▸ **EXERCISE DESCRIPTION**
From the line with "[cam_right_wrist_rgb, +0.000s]" through the final line, please write out the listing exactly, including both of those lines.
Segment Start: SUPPLIED MATERIAL
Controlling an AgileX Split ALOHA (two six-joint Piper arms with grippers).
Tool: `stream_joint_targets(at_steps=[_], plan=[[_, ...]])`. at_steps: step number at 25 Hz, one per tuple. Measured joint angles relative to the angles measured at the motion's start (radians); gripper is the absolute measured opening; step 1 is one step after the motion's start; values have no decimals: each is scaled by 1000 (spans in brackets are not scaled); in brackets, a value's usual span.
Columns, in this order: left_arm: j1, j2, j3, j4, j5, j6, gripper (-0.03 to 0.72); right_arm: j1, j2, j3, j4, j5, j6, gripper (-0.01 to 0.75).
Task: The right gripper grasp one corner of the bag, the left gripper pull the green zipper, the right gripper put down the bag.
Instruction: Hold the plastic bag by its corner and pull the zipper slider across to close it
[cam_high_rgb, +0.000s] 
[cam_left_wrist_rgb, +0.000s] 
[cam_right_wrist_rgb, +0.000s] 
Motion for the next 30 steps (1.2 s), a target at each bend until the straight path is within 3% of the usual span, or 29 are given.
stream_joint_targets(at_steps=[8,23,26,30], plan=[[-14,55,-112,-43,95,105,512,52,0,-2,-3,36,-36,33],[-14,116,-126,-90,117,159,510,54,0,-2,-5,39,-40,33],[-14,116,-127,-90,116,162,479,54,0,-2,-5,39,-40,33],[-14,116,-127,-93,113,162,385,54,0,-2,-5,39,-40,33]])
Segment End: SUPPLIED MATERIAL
▸ **SOLUTION FOR THIS PROBLEM**
[cam_right_wrist_rgb, +0.000s] 
Motion for the next 30 steps (1.2 s), a target at each bend until the straight path is within 3% of the usual span, or 29 are given.
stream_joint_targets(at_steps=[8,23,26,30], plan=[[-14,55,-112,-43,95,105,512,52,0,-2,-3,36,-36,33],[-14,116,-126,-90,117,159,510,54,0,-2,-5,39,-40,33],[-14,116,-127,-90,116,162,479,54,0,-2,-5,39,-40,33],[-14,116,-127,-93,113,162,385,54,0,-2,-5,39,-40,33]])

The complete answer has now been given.